[[ INFORMATION PROVIDED, beginning ]]

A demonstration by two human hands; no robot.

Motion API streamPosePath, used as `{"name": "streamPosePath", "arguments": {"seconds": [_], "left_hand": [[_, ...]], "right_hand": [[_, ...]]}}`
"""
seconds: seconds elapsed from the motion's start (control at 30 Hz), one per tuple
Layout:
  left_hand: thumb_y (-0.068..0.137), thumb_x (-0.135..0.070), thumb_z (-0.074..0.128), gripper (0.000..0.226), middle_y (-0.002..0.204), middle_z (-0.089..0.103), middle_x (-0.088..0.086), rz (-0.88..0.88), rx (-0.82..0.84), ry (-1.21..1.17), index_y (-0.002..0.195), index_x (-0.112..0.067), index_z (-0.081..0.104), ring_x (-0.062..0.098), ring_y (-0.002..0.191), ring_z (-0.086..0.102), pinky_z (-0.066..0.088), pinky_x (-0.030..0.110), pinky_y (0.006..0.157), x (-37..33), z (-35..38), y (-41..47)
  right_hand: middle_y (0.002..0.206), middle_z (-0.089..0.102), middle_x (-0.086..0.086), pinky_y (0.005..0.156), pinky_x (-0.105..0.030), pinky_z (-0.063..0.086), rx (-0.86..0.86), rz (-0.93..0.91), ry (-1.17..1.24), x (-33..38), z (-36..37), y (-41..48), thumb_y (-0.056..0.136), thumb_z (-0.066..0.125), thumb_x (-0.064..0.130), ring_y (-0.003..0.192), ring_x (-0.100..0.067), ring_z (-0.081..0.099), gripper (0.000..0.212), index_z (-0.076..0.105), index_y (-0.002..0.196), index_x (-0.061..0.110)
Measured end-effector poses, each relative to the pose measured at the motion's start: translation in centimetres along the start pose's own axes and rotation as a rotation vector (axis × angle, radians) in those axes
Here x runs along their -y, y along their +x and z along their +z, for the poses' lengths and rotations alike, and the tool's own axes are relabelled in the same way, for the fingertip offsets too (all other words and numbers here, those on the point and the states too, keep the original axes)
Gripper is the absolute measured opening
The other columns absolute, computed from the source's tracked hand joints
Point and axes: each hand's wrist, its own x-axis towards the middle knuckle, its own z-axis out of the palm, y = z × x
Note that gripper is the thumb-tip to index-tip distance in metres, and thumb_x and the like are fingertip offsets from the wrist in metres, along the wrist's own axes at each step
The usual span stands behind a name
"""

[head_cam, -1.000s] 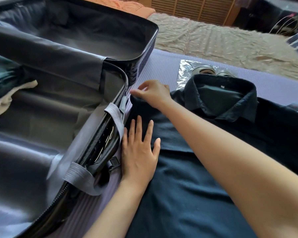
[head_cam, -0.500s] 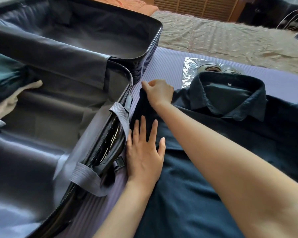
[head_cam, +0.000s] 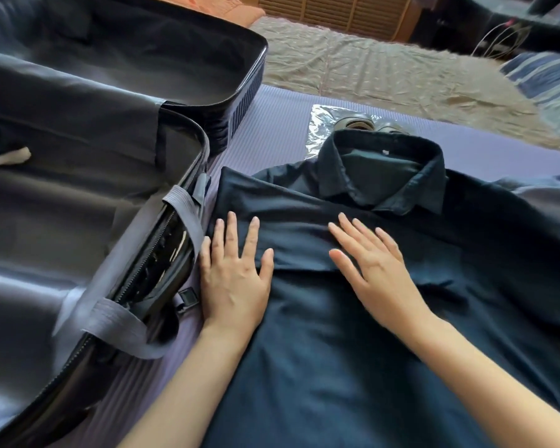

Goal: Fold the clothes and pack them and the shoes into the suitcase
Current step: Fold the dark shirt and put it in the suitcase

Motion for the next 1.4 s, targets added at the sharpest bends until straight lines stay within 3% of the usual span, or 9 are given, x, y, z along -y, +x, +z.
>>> {"name": "streamPosePath", "arguments": {"seconds": [0.1, 0.2, 0.33, 0.43, 0.5, 0.8, 1.07, 1.23, 1.4], "left_hand": [[0.091, -0.047, 0.025, 0.061, 0.146, 0.038, 0.018, 0.007, 0.028, 0.013, 0.140, -0.017, 0.043, 0.035, 0.133, 0.039, 0.017, 0.044, 0.106, 0.1, -0.3, 0.0], [0.090, -0.049, 0.020, 0.064, 0.148, 0.035, 0.018, 0.003, 0.072, 0.015, 0.142, -0.017, 0.040, 0.034, 0.136, 0.035, 0.014, 0.043, 0.108, -0.1, -0.6, 0.0], [0.098, -0.048, 0.027, 0.058, 0.156, 0.015, 0.013, 0.005, 0.148, 0.030, 0.149, -0.022, 0.023, 0.027, 0.144, 0.014, 0.006, 0.041, 0.114, -0.4, -1.9, 0.1], [0.098, -0.048, 0.024, 0.061, 0.158, 0.001, 0.013, -0.018, 0.207, 0.047, 0.151, -0.021, 0.012, 0.024, 0.146, -0.001, -0.001, 0.039, 0.116, -1.3, -3.5, 0.6], [0.098, -0.050, 0.022, 0.062, 0.158, -0.002, 0.013, 0.042, 0.153, 0.036, 0.151, -0.021, 0.010, 0.024, 0.146, -0.005, -0.004, 0.040, 0.116, -2.9, -4.3, 0.7], [0.088, -0.062, 0.003, 0.070, 0.157, -0.016, 0.003, 0.131, 0.280, 0.058, 0.148, -0.029, -0.010, 0.019, 0.144, -0.016, -0.009, 0.042, 0.115, -5.5, -1.4, -1.4], [0.094, -0.059, 0.011, 0.065, 0.157, -0.018, 0.002, 0.123, 0.361, 0.062, 0.148, -0.030, -0.011, 0.019, 0.144, -0.018, -0.011, 0.043, 0.115, -5.8, -1.6, -1.2], [0.098, -0.052, 0.020, 0.063, 0.158, -0.008, 0.011, 0.107, 0.408, 0.004, 0.151, -0.026, -0.001, 0.024, 0.145, -0.009, -0.003, 0.048, 0.116, -6.9, -4.2, -0.4], [0.102, -0.035, 0.021, 0.053, 0.158, -0.005, 0.013, 0.320, 0.375, -0.010, 0.151, -0.024, 0.005, 0.028, 0.145, -0.007, 0.007, 0.047, 0.116, -12.4, -6.6, -3.1]], "right_hand": [[0.155, -0.008, 0.019, 0.119, -0.029, -0.005, 0.198, 0.026, -0.011, -3.7, 0.5, -2.2, 0.076, -0.010, 0.081, 0.142, 0.001, -0.015, 0.086, 0.004, 0.148, 0.036], [0.153, -0.011, 0.023, 0.118, -0.026, -0.009, 0.254, 0.060, 0.095, -4.3, 0.3, -1.3, 0.067, -0.014, 0.086, 0.140, 0.004, -0.019, 0.093, 0.002, 0.146, 0.039], [0.154, -0.010, 0.019, 0.119, -0.032, -0.008, 0.205, 0.078, 0.083, -3.9, -1.3, -2.0, 0.079, -0.002, 0.079, 0.142, 0.000, -0.015, 0.083, 0.007, 0.150, 0.036], [0.156, -0.010, 0.011, 0.117, -0.036, -0.007, 0.080, 0.276, -0.064, -5.6, -2.7, -3.4, 0.092, 0.011, 0.066, 0.146, -0.012, -0.011, 0.069, 0.007, 0.151, 0.030], [0.159, -0.009, 0.004, 0.117, -0.038, -0.005, 0.158, 0.403, -0.115, -7.1, -3.0, -4.0, 0.097, 0.018, 0.056, 0.146, -0.016, -0.010, 0.064, 0.004, 0.152, 0.027], [0.158, -0.013, 0.009, 0.117, -0.036, -0.014, 0.258, 0.367, -0.126, -9.7, -3.6, -4.1, 0.094, 0.018, 0.064, 0.144, -0.007, -0.016, 0.065, -0.001, 0.150, 0.037], [0.159, -0.011, 0.007, 0.117, -0.038, -0.014, 0.266, 0.383, -0.067, -9.7, -3.5, -4.1, 0.095, 0.020, 0.063, 0.145, -0.012, -0.015, 0.066, -0.002, 0.150, 0.036], [0.159, 0.000, 0.009, 0.115, -0.035, -0.017, 0.058, 0.309, 0.082, -9.1, -5.3, -7.2, 0.100, 0.029, 0.048, 0.146, -0.008, -0.006, 0.059, 0.003, 0.151, 0.034], [0.152, 0.031, 0.003, 0.113, -0.030, 0.004, -0.197, 0.354, -0.018, -11.7, -8.9, -14.2, 0.092, 0.033, 0.047, 0.143, -0.018, 0.023, 0.056, 0.043, 0.141, 0.021]]}}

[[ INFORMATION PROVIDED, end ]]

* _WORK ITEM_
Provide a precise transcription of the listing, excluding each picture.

* _FINISHED TASK_
A demonstration by two human hands; no robot.

Motion API streamPosePath, used as `{"name": "streamPosePath", "arguments": {"seconds": [_], "left_hand": [[_, ...]], "right_hand": [[_, ...]]}}`
"""
seconds: seconds elapsed from the motion's start (control at 30 Hz), one per tuple
Layout:
  left_hand: thumb_y (-0.068..0.137), thumb_x (-0.135..0.070), thumb_z (-0.074..0.128), gripper (0.000..0.226), middle_y (-0.002..0.204), middle_z (-0.089..0.103), middle_x (-0.088..0.086), rz (-0.88..0.88), rx (-0.82..0.84), ry (-1.21..1.17), index_y (-0.002..0.195), index_x (-0.112..0.067), index_z (-0.081..0.104), ring_x (-0.062..0.098), ring_y (-0.002..0.191), ring_z (-0.086..0.102), pinky_z (-0.066..0.088), pinky_x (-0.030..0.110), pinky_y (0.006..0.157), x (-37..33), z (-35..38), y (-41..47)
  right_hand: middle_y (0.002..0.206), middle_z (-0.089..0.102), middle_x (-0.086..0.086), pinky_y (0.005..0.156), pinky_x (-0.105..0.030), pinky_z (-0.063..0.086), rx (-0.86..0.86), rz (-0.93..0.91), ry (-1.17..1.24), x (-33..38), z (-36..37), y (-41..48), thumb_y (-0.056..0.136), thumb_z (-0.066..0.125), thumb_x (-0.064..0.130), ring_y (-0.003..0.192), ring_x (-0.100..0.067), ring_z (-0.081..0.099), gripper (0.000..0.212), index_z (-0.076..0.105), index_y (-0.002..0.196), index_x (-0.061..0.110)
Measured end-effector poses, each relative to the pose measured at the motion's start: translation in centimetres along the start pose's own axes and rotation as a rotation vector (axis × angle, radians) in those axes
Here x runs along their -y, y along their +x and z along their +z, for the poses' lengths and rotations alike, and the tool's own axes are relabelled in the same way, for the fingertip offsets too (all other words and numbers here, those on the point and the states too, keep the original axes)
Gripper is the absolute measured opening
The other columns absolute, computed from the source's tracked hand joints
Point and axes: each hand's wrist, its own x-axis towards the middle knuckle, its own z-axis out of the palm, y = z × x
Note that gripper is the thumb-tip to index-tip distance in metres, and thumb_x and the like are fingertip offsets from the wrist in metres, along the wrist's own axes at each step
The usual span stands behind a name
"""

[head_cam, -1.000s] 
[head_cam, -0.500s] 
[head_cam, +0.000s] 

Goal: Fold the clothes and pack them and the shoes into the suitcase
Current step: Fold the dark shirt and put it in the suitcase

Motion for the next 1.4 s, targets added at the sharpest bends until straight lines stay within 3% of the usual span, or 9 are given, x, y, z along -y, +x, +z.
>>> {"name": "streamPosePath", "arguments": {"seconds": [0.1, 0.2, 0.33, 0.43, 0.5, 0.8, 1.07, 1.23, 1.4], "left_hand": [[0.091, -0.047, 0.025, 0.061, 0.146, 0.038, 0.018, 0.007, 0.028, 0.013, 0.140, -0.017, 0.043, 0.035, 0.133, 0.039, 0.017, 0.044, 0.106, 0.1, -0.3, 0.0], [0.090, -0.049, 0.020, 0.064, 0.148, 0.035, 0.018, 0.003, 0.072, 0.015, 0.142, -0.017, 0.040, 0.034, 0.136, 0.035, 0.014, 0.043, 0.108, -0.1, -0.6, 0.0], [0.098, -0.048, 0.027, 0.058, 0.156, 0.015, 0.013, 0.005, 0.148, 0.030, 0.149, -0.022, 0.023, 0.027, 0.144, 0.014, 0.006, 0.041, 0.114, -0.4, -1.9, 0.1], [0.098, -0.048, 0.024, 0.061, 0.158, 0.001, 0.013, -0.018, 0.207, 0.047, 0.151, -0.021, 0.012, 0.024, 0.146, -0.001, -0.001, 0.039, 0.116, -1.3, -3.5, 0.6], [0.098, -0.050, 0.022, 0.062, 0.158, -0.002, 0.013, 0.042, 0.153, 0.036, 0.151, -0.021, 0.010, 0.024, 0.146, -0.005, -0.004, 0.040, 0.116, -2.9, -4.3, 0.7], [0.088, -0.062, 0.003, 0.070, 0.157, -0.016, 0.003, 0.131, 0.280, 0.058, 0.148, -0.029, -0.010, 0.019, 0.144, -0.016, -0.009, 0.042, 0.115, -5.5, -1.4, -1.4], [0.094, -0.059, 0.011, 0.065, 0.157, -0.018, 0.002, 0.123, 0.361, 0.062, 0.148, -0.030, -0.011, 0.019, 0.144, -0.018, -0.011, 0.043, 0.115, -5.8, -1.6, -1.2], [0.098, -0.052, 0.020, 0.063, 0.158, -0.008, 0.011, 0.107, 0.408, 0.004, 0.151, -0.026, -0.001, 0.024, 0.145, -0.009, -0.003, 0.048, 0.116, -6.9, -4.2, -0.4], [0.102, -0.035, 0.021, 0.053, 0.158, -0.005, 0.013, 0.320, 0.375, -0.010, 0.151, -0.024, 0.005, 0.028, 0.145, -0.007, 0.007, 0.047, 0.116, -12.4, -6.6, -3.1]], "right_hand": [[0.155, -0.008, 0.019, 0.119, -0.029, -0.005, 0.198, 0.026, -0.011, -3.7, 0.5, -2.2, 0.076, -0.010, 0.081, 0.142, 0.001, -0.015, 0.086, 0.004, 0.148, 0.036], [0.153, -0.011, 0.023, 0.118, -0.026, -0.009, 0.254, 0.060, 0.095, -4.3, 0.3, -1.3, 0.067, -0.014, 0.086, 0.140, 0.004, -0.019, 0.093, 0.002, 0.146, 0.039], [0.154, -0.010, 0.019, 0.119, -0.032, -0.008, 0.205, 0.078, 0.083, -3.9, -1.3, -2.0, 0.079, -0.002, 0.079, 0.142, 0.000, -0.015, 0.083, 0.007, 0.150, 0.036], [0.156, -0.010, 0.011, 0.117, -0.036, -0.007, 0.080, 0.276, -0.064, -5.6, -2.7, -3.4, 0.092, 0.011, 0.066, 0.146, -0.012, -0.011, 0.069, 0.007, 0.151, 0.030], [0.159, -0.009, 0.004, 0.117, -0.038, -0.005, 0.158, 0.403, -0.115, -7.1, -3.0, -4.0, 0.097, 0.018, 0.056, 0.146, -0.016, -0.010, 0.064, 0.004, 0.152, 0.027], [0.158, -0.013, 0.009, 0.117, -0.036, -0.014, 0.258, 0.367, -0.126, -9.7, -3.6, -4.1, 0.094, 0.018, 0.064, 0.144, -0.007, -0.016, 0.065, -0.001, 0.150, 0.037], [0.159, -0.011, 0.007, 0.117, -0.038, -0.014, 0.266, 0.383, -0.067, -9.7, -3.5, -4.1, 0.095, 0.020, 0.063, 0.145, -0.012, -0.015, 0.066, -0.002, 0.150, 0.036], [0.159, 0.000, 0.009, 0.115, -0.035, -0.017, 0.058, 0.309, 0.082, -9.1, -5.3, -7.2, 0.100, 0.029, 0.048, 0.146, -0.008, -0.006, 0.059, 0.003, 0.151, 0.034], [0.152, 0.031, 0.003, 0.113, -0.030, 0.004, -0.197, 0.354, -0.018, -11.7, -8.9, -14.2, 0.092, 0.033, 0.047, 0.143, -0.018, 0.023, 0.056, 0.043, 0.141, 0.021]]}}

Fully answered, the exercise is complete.